### PROBLEM STATEMENT
Copy out the data below verbatim.

### MATERIAL PROVIDED

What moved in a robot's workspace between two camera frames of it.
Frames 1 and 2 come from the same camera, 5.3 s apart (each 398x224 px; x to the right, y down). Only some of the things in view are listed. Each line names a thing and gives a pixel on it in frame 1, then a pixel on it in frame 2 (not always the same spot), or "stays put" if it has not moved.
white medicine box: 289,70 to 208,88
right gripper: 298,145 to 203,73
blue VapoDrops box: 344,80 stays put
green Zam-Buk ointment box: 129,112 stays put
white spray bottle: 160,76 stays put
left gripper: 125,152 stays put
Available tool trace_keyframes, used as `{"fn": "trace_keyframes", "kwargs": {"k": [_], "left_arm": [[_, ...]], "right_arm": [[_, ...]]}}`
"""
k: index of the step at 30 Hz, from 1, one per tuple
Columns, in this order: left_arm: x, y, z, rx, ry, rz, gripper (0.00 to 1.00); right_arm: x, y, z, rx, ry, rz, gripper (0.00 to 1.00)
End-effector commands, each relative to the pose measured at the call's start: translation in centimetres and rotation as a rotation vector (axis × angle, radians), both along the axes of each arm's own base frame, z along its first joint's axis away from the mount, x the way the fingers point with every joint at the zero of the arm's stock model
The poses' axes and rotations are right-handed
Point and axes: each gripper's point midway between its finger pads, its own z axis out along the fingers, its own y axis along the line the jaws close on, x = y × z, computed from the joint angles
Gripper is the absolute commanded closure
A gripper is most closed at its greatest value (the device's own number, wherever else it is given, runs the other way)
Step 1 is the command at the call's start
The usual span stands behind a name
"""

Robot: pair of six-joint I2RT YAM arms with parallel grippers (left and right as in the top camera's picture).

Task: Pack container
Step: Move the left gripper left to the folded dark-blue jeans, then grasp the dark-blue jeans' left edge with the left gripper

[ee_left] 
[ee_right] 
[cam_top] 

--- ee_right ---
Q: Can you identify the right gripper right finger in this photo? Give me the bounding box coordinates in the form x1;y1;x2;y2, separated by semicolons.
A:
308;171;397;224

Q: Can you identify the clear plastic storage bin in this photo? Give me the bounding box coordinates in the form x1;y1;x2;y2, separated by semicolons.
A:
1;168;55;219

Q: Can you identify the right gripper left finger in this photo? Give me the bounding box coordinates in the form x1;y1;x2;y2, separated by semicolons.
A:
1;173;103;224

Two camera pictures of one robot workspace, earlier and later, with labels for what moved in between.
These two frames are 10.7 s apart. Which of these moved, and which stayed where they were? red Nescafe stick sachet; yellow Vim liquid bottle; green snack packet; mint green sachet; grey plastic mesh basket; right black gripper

### TASK RESPONSE
What moved in a robot's workspace between two camera frames of it.
Frames 1 and 2 come from the same camera, 5.3 s apart (each 398x224 px; x to the right, y down). Only some of the things in view are listed. Each line names a thing and gives a pixel on it in frame 1, then a pixel on it in frame 2 (not always the same spot), or "stays put" if it has not moved.
white medicine box: 289,70 to 208,88
right gripper: 298,145 to 203,73
blue VapoDrops box: 344,80 stays put
green Zam-Buk ointment box: 129,112 stays put
white spray bottle: 160,76 stays put
left gripper: 125,152 stays put
Available tool trace_keyframes, used as `{"fn": "trace_keyframes", "kwargs": {"k": [_], "left_arm": [[_, ...]], "right_arm": [[_, ...]]}}`
"""
k: index of the step at 30 Hz, from 1, one per tuple
Columns, in this order: left_arm: x, y, z, rx, ry, rz, gripper (0.00 to 1.00); right_arm: x, y, z, rx, ry, rz, gripper (0.00 to 1.00)
End-effector commands, each relative to the pose measured at the call's start: translation in centimetres and rotation as a rotation vector (axis × angle, radians), both along the axes of each arm's own base frame, z along its first joint's axis away from the mount, x the way the fingers point with every joint at the zero of the arm's stock model
The poses' axes and rotations are right-handed
Point and axes: each gripper's point midway between its finger pads, its own z axis out along the fingers, its own y axis along the line the jaws close on, x = y × z, computed from the joint angles
Gripper is the absolute commanded closure
A gripper is most closed at its greatest value (the device's own number, wherever else it is given, runs the other way)
Step 1 is the command at the call's start
The usual span stands behind a name
"""

Robot: pair of six-joint I2RT YAM arms with parallel grippers (left and right as in the top camera's picture).

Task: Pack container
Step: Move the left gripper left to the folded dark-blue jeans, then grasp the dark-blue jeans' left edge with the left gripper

[ee_left] 
[ee_right] 
[cam_top] 

--- ee_right ---
Q: Can you identify the right gripper right finger in this photo? Give me the bounding box coordinates in the form x1;y1;x2;y2, separated by semicolons.
A:
308;171;397;224

Q: Can you identify the clear plastic storage bin in this photo? Give me the bounding box coordinates in the form x1;y1;x2;y2, separated by semicolons.
A:
1;168;55;219

Q: Can you identify the right gripper left finger in this photo? Give me the bounding box coordinates in the form x1;y1;x2;y2, separated by semicolons.
A:
1;173;103;224

Two camera pictures of one robot workspace, earlier and later, with labels for what moved in between.
These two frames are 10.7 s apart. Which of these moved, and which stayed where they were? red Nescafe stick sachet; yellow Vim liquid bottle; green snack packet; mint green sachet; grey plastic mesh basket; right black gripper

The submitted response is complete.